MedMal Insurer Expands Product Offering to Meet Changing Physician-Employment Model

note: This article first appeared in the September 2012 issue of the Medical Liability Monitor, the medical professional liability insurance industry’s preeminent newsletter. To subscribe to the Medical Liability Monitor, click here.

The United States’ healthcare delivery system continues to be in a state of flux as it braces for 2014, when key provisions of the Patient Protection & Affordable Care Act will kick in and an estimated 32 to 50 million new Americans will have access to healthcare services. One of the more challenging aspects of this transformation for medical professional liability insurance companies is the migration of independent physician practices to large group or hospital employment.

During the past several years, an increasing number of community-based physicians—those previously working in smaller, private groups—have been selling their practices or seeking employment directly with healthcare systems. Some are doing so to gain stability in an uncertain business environment or reduce their administrative responsibilities; others, to gain improved access to healthcare IT tools, facilities or equipment; still others may seek a more manageable workweek. Hospitals are aggressively acquiring physicians to lock in staffing and secure patient volumes. Because these larger systems tend to self-insure or use alternative risk transfer mechanisms for their professional liability, this migration has narrowed the medical professional liability industry’s customer base.

“It’s not just the Affordable Care Act causing physicians to seek employment in larger groups or with hospital systems, but also an industry-wide recognition that the healthcare system is not sustainable the way it currently is,” said Mary-Lou Misrahy, president and CEO of Physicians Insurance A Mutual Company, which has traditionally written medical professional liability insurance in Washington state, Oregon and Idaho. The company is the largest writer of medical liability insurance in Washington. “We are seeing new economic pressures on physician practices. With the advent and reliance on technologies like electronic health records, smaller practices simply can’t afford those expenditures on their own. As a result, you see this migration of physicians either into larger practice settings or choosing to be employed by hospitals. And as these healthcare systems get bigger, they are also going to cross geographical boundaries. So we want a bigger footprint and different products that allow us to meet those needs. These are the happenings that have driven our strategies at Physicians Insurance.”

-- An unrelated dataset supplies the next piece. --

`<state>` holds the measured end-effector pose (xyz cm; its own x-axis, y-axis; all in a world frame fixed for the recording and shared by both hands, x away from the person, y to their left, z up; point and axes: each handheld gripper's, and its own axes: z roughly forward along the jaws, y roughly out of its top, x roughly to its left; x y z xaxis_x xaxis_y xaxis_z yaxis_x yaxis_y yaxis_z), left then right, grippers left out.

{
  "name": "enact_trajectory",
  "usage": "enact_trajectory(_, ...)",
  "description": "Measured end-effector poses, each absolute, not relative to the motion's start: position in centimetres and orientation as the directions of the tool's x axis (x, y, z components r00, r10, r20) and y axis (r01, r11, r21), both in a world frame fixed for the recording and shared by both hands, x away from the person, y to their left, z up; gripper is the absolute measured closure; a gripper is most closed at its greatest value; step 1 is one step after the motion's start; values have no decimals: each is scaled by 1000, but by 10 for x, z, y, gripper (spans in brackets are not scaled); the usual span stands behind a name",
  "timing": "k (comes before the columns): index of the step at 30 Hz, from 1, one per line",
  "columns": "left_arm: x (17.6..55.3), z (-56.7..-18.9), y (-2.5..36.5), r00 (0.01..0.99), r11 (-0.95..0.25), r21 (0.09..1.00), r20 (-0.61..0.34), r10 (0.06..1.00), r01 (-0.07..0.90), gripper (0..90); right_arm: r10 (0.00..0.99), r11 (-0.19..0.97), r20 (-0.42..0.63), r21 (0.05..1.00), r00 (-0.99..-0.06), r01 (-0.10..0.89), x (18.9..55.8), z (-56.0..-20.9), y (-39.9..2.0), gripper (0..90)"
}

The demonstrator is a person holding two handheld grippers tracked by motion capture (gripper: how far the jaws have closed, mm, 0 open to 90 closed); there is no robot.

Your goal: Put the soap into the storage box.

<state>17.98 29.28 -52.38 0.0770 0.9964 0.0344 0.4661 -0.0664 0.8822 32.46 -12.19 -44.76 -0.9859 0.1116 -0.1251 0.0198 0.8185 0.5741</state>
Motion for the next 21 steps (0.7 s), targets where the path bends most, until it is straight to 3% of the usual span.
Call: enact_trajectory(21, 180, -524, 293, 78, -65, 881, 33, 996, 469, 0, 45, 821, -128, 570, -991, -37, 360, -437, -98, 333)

In August 2012, Physicians Insurance announced it purchased the alternative risk management companies that administer Emergency Medicine Professional Assurance Company (EMPAC) Risk Retention Group and SCRUBS Mutual Assurance Company Risk Retention Group for an undisclosed amount. According to the company, these were strategic acquisitions intended to expand their ability to offer alternative risk financing options to physicians, clinics, hospitals, single/multi-state associations and other healthcare facilities.

“I know several medical professional liability companies have recently started risk retention groups as a means to increase their geographical reach; what we did is different,” Misrahy explained. “We acquired established management companies to gain the expertise in how to establish and manage risk retention groups and captives. We founded an alternative risk financing division of Physicians Insurance with the management teams from EMPAC and SCRUBS, whose responsibility it will be to meet the evolving risk financing needs of healthcare practices.“

EMPAC specializes in emergency medicine groups and SCRUBS caters to urologists, but according to Misrahy, Physicians Insurance intends to leverage the management teams’ expertise to start and administer risk retention groups and captives that serve the interests of other specialties in the future. The acquisitions will also serve as a means for the company to expand its geographic footprint.

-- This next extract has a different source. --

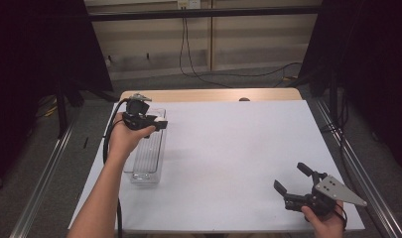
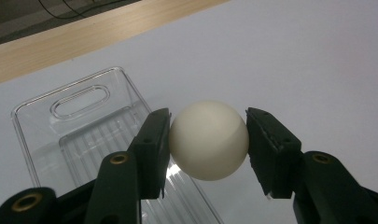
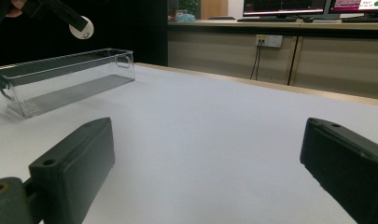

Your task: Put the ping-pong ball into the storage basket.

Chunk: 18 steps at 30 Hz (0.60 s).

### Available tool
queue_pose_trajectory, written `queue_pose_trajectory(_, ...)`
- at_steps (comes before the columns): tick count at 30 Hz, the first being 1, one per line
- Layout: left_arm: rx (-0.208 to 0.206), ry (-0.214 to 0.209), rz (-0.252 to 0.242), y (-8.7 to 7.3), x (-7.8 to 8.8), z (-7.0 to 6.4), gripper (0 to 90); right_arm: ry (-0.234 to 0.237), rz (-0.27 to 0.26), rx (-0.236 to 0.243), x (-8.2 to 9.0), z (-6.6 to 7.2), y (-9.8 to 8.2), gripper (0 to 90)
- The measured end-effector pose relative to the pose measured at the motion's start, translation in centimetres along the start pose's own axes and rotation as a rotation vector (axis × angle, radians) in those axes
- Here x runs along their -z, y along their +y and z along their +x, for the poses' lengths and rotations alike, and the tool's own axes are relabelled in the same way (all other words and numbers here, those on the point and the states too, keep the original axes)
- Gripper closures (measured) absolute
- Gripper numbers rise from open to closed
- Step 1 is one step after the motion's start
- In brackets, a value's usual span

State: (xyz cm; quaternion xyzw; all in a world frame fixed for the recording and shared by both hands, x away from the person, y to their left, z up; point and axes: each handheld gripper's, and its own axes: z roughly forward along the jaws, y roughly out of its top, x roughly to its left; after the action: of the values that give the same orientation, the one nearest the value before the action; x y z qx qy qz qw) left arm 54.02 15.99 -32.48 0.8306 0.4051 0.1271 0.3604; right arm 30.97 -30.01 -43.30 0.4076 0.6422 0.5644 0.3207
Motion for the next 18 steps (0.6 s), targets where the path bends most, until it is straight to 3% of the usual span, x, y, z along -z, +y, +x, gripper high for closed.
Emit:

“Our strategy is that we want Physicians Insurance to be able to offer a full continuum of insurance products—from first-dollar coverage all the way to self-insurance,” Misrahy said. “Prior to acquiring the EMPAC and SCRUBS management teams, we could do things like deductibles and retrospective-rated programs as well as some risk-sharing programs, but now we can do first-dollar all the way to self-insurance.”

In addition to broadening its risk financing options, Physicians Insurance has started offering its support services in an a la carte fashion.

“We have started to unbundle some of our other services, offering claims administration of self-insured hospital liability exposures as well as risk management services,” Misrahy said. “We have been working with the larger regional hospitals where we will carve out the employed-physician exposure and provide insurance coverage on that while also offering the hospitals some of our other services.”

The strategy has been successful. While many of the industry’s mutual companies are losing insureds as they migrate to larger groups or hospital employment, Physician Insurance reports that it has experienced a growth of 800 physician insureds during the past three years.

“The sky is not falling, but insurers have to really look at the changing employment model and come to the market with tools that assist the clinic administrator and the physicians,” Misrahy said.